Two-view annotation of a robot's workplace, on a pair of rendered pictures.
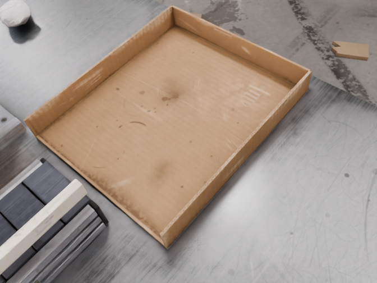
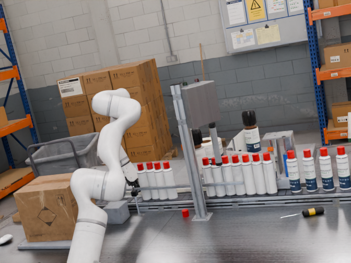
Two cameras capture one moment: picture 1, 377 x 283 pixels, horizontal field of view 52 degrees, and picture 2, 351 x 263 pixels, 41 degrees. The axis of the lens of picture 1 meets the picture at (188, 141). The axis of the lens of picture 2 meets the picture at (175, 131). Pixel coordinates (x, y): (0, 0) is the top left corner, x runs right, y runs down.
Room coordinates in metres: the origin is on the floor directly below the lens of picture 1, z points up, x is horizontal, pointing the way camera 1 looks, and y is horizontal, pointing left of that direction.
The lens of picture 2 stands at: (0.75, 2.82, 1.76)
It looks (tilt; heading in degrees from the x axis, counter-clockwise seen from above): 12 degrees down; 244
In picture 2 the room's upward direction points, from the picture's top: 11 degrees counter-clockwise
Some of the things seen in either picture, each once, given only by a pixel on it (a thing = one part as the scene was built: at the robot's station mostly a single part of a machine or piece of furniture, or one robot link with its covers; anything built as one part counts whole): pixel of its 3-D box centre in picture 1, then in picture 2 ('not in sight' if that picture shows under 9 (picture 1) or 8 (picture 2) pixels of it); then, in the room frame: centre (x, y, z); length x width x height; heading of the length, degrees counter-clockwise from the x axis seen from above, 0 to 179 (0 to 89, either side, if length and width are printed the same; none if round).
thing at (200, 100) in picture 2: not in sight; (197, 104); (-0.31, 0.90, 1.38); 0.17 x 0.10 x 0.19; 6
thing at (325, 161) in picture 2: not in sight; (326, 169); (-0.73, 1.24, 0.98); 0.05 x 0.05 x 0.20
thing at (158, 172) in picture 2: not in sight; (160, 180); (-0.16, 0.61, 0.98); 0.05 x 0.05 x 0.20
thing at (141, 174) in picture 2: not in sight; (143, 181); (-0.10, 0.53, 0.98); 0.05 x 0.05 x 0.20
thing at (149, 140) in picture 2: not in sight; (118, 119); (-1.29, -3.07, 0.70); 1.20 x 0.82 x 1.39; 138
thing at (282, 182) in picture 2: not in sight; (281, 160); (-0.65, 1.02, 1.01); 0.14 x 0.13 x 0.26; 131
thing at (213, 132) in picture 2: not in sight; (215, 144); (-0.34, 0.95, 1.18); 0.04 x 0.04 x 0.21
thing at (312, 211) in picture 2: not in sight; (301, 213); (-0.52, 1.28, 0.84); 0.20 x 0.03 x 0.03; 154
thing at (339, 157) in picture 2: not in sight; (343, 168); (-0.77, 1.30, 0.98); 0.05 x 0.05 x 0.20
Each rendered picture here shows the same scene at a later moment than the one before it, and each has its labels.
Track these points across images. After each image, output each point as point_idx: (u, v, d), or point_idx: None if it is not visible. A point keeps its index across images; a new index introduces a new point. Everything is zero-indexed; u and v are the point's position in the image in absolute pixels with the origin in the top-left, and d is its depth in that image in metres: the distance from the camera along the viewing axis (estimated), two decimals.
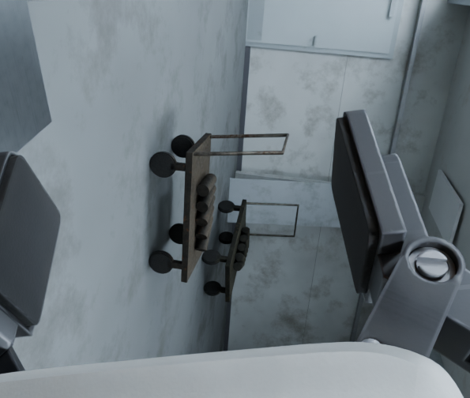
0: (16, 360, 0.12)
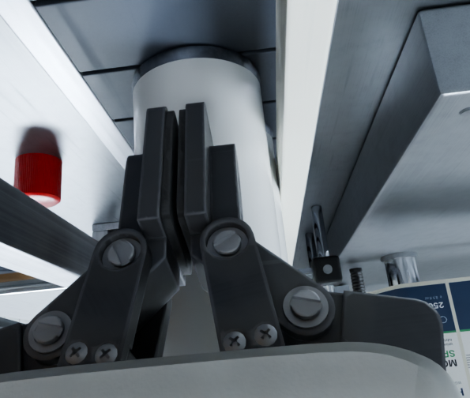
0: (164, 328, 0.12)
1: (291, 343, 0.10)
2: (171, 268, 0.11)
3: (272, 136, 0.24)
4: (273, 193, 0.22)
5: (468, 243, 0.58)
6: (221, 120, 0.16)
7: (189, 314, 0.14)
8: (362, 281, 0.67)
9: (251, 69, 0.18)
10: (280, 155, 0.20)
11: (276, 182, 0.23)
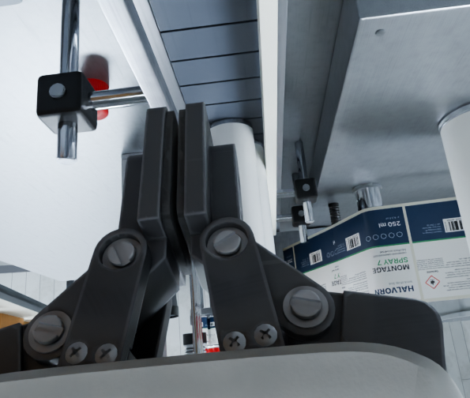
0: (164, 328, 0.12)
1: (291, 343, 0.10)
2: (171, 268, 0.11)
3: (261, 144, 0.56)
4: (257, 168, 0.54)
5: (420, 174, 0.72)
6: (242, 144, 0.49)
7: None
8: (338, 213, 0.81)
9: (251, 126, 0.51)
10: (260, 46, 0.34)
11: (261, 163, 0.55)
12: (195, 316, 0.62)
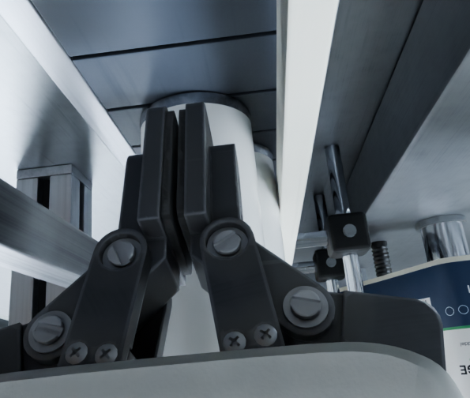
0: (164, 328, 0.12)
1: (291, 343, 0.10)
2: (171, 268, 0.11)
3: (268, 153, 0.26)
4: (262, 208, 0.24)
5: None
6: None
7: (199, 322, 0.17)
8: (387, 258, 0.51)
9: (246, 114, 0.21)
10: None
11: (270, 197, 0.25)
12: None
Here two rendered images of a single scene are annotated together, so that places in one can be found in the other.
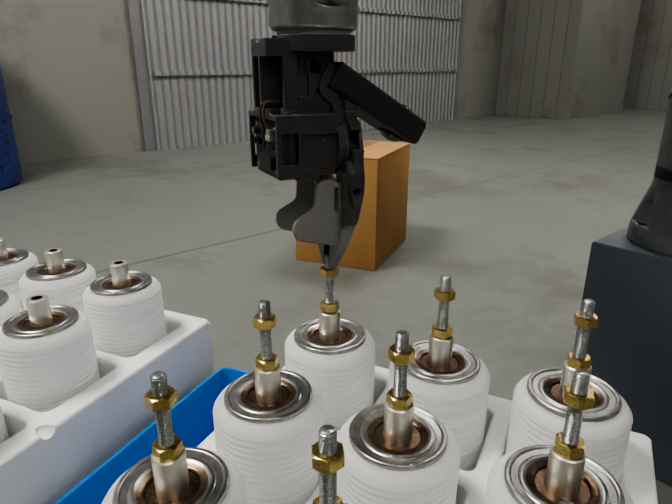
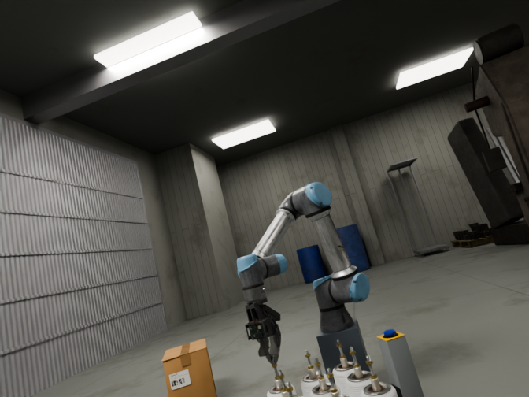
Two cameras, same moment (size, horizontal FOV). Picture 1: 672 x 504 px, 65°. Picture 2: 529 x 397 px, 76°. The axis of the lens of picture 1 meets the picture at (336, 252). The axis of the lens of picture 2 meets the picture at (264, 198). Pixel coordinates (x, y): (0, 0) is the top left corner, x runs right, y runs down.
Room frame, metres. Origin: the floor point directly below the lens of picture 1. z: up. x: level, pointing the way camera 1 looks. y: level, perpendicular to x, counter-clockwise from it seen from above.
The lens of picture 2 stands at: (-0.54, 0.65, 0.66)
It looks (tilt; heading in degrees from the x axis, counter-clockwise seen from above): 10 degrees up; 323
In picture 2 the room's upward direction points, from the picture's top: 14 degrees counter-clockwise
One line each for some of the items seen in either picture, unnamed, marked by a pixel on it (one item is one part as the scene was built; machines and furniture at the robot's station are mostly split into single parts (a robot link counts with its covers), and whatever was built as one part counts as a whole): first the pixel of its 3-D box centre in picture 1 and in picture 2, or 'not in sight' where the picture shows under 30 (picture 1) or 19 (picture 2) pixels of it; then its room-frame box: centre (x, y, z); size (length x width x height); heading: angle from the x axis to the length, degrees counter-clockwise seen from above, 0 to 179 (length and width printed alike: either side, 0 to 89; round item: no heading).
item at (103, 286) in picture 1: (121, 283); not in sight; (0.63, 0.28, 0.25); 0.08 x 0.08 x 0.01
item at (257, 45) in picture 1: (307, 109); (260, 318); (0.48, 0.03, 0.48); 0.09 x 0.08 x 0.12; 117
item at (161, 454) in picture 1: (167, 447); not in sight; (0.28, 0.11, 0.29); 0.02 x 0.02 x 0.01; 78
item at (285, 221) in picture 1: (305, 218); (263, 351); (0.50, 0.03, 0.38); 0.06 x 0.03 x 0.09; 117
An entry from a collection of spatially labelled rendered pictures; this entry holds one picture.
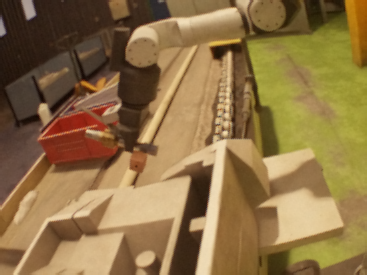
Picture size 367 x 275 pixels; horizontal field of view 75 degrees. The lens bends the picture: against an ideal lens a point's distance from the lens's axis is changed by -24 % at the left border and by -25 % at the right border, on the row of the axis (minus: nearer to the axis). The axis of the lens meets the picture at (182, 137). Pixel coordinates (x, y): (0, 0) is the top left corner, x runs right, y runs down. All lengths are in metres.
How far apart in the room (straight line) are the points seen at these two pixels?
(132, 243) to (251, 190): 0.22
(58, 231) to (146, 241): 0.20
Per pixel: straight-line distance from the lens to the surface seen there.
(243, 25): 0.60
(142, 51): 0.57
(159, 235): 0.45
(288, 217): 0.61
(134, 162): 0.67
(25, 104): 5.47
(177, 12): 5.97
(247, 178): 0.50
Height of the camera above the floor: 1.24
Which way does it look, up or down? 27 degrees down
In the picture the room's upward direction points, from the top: 17 degrees counter-clockwise
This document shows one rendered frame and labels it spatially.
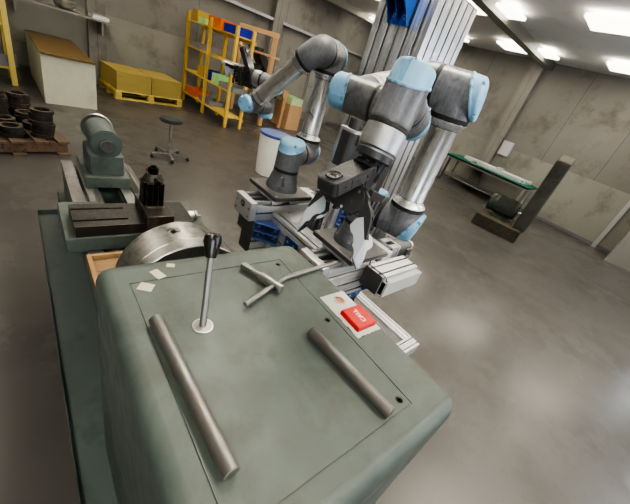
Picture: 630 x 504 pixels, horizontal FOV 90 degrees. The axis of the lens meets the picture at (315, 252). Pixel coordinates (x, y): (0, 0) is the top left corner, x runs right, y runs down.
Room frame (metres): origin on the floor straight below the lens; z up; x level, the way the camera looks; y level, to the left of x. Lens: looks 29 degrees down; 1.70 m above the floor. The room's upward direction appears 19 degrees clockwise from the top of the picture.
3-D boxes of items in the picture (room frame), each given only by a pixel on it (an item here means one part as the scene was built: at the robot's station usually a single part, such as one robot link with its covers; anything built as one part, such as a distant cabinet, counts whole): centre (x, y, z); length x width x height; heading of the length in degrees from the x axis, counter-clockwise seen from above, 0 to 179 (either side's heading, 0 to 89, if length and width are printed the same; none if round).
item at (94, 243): (1.16, 0.79, 0.90); 0.53 x 0.30 x 0.06; 137
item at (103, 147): (1.52, 1.23, 1.01); 0.30 x 0.20 x 0.29; 47
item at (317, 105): (1.58, 0.21, 1.54); 0.15 x 0.12 x 0.55; 161
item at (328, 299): (0.58, -0.12, 1.23); 0.13 x 0.08 x 0.06; 47
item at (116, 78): (7.05, 4.71, 0.25); 1.44 x 1.04 x 0.50; 140
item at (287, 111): (9.16, 2.59, 1.00); 1.55 x 1.39 x 2.01; 50
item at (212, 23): (7.68, 3.41, 0.97); 2.21 x 0.57 x 1.93; 50
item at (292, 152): (1.46, 0.25, 1.33); 0.13 x 0.12 x 0.14; 161
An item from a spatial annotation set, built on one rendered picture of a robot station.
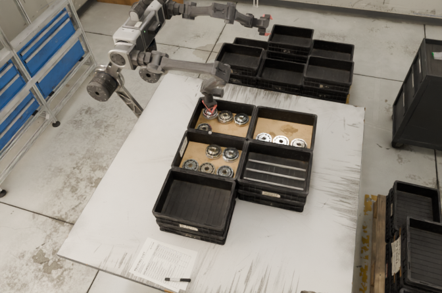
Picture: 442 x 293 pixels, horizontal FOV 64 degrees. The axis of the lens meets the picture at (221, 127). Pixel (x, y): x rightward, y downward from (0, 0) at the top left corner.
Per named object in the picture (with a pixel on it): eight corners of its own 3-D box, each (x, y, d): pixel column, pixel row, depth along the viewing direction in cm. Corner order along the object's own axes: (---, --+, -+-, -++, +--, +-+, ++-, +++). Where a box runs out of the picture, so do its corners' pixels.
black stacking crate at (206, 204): (155, 222, 199) (150, 213, 190) (173, 178, 217) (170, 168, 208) (223, 239, 191) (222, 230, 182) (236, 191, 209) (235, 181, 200)
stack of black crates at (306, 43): (265, 77, 370) (267, 41, 335) (271, 59, 388) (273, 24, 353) (303, 83, 360) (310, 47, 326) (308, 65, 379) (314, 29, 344)
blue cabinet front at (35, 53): (43, 99, 340) (15, 52, 297) (83, 53, 383) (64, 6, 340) (46, 99, 339) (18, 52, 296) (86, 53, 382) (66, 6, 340)
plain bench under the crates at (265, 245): (95, 290, 255) (55, 254, 201) (177, 126, 351) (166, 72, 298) (322, 369, 218) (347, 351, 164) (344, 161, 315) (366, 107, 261)
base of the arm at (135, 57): (138, 60, 200) (133, 43, 191) (151, 62, 198) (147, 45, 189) (131, 70, 195) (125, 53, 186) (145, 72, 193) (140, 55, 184)
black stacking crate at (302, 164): (237, 191, 209) (237, 180, 200) (247, 151, 227) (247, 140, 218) (305, 205, 201) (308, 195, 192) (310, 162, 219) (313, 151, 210)
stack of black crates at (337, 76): (297, 112, 336) (303, 76, 302) (302, 90, 354) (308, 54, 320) (341, 120, 327) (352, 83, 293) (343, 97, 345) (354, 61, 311)
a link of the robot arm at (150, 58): (143, 51, 190) (141, 60, 189) (160, 54, 187) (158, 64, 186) (150, 58, 198) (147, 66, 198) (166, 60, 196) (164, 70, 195)
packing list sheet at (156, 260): (127, 276, 191) (127, 275, 191) (145, 236, 205) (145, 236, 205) (183, 294, 184) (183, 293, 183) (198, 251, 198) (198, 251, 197)
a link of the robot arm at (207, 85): (222, 62, 183) (218, 82, 182) (233, 66, 185) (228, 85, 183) (202, 78, 224) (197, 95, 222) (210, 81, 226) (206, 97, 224)
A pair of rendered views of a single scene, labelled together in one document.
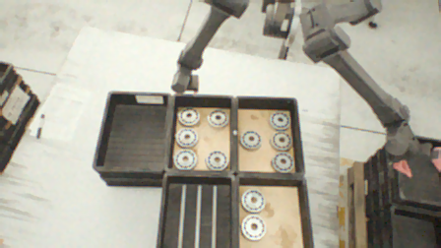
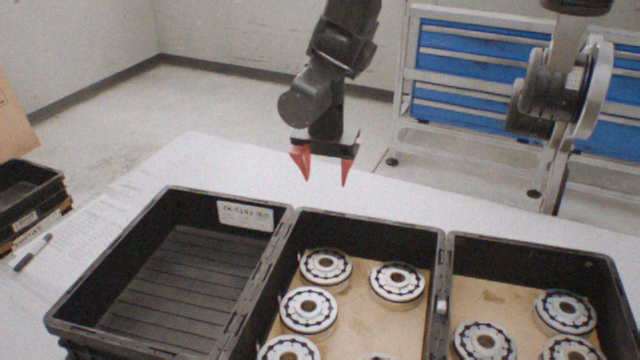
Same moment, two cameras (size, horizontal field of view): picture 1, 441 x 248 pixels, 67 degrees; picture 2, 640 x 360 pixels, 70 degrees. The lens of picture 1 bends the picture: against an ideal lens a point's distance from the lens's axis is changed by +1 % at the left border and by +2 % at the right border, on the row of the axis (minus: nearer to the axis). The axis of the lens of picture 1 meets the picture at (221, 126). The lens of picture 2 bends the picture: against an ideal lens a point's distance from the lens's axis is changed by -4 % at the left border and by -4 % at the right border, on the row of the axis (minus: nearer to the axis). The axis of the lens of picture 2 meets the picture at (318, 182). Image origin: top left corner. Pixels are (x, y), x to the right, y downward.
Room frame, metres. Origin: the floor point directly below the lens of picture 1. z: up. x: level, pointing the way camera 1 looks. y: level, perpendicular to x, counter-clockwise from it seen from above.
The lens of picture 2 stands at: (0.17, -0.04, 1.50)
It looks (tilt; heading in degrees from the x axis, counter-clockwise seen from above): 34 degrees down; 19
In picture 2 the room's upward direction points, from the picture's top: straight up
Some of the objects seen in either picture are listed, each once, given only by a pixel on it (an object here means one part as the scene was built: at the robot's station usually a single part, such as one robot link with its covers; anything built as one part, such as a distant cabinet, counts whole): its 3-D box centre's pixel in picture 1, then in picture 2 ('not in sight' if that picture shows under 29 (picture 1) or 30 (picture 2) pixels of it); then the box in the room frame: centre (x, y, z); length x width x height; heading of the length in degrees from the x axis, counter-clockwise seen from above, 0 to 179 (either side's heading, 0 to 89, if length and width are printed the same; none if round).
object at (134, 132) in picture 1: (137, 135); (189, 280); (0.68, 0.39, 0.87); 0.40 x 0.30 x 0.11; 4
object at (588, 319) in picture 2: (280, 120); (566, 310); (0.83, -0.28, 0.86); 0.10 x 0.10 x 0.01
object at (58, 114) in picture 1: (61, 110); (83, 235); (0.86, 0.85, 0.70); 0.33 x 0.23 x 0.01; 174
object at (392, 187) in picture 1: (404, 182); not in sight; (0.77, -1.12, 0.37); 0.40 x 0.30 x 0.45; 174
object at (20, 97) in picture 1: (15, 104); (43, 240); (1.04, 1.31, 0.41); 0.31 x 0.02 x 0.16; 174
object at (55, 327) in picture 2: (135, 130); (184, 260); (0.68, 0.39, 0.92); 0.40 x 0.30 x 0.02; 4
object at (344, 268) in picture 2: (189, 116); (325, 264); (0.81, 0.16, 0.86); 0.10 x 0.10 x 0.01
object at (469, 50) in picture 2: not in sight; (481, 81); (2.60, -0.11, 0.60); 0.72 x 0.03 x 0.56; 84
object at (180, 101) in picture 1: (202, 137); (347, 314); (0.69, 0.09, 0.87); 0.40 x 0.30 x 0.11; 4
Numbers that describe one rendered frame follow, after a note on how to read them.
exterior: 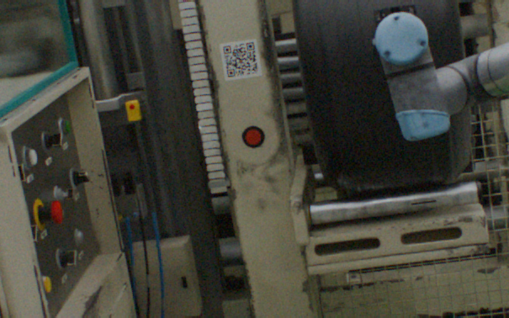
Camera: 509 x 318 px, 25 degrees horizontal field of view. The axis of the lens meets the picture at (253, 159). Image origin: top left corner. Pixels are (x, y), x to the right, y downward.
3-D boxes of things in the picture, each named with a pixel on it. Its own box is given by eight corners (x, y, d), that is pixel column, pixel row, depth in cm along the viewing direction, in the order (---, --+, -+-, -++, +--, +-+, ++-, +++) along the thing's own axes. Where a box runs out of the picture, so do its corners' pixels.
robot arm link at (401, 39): (384, 76, 170) (368, 20, 169) (383, 73, 181) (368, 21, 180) (436, 60, 169) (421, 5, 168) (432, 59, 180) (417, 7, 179)
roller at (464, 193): (307, 220, 232) (307, 228, 228) (304, 199, 231) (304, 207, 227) (481, 198, 228) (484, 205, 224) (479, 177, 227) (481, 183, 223)
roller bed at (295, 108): (251, 170, 275) (230, 48, 268) (255, 156, 289) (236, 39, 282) (332, 158, 272) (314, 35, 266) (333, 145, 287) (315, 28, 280)
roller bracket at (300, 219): (295, 247, 225) (288, 200, 223) (304, 194, 264) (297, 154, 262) (312, 246, 225) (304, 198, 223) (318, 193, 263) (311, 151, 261)
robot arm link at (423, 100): (476, 121, 178) (458, 52, 177) (431, 139, 171) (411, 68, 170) (437, 128, 184) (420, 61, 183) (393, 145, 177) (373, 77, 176)
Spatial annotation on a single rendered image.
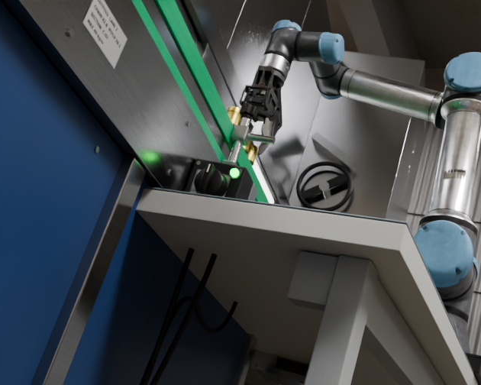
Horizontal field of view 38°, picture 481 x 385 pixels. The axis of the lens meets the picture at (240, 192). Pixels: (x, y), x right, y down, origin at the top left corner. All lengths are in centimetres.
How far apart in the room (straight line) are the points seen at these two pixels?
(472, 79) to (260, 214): 86
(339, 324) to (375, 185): 192
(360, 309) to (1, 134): 42
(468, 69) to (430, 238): 41
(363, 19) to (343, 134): 163
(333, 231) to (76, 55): 33
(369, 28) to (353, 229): 366
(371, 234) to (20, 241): 37
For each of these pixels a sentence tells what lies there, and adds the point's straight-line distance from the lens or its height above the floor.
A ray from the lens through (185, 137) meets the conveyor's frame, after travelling 96.
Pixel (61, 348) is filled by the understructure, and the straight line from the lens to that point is 81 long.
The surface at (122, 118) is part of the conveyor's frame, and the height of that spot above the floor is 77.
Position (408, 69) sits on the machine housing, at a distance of 295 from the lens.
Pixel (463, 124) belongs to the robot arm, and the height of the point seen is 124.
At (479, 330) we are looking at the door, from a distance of 440.
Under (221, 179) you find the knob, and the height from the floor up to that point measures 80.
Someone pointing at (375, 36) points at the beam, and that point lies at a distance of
· · · · ·
GOAL OF THE EXERCISE -
Everything from the line containing "robot arm link at (401, 39): (384, 76, 170)" through the line containing "Spatial annotation on" in the material above should be retyped exactly, both ends included, and nothing more.

WRITTEN RESPONSE -
robot arm link at (401, 39): (384, 76, 170) (368, 20, 169) (383, 73, 181) (368, 21, 180) (436, 60, 169) (421, 5, 168) (432, 59, 180) (417, 7, 179)
roller at (464, 193): (307, 220, 232) (307, 228, 228) (304, 199, 231) (304, 207, 227) (481, 198, 228) (484, 205, 224) (479, 177, 227) (481, 183, 223)
roller bed at (295, 108): (251, 170, 275) (230, 48, 268) (255, 156, 289) (236, 39, 282) (332, 158, 272) (314, 35, 266) (333, 145, 287) (315, 28, 280)
roller bracket at (300, 219): (295, 247, 225) (288, 200, 223) (304, 194, 264) (297, 154, 262) (312, 246, 225) (304, 198, 223) (318, 193, 263) (311, 151, 261)
robot arm link at (423, 100): (476, 121, 178) (458, 52, 177) (431, 139, 171) (411, 68, 170) (437, 128, 184) (420, 61, 183) (393, 145, 177) (373, 77, 176)
Spatial annotation on a single rendered image.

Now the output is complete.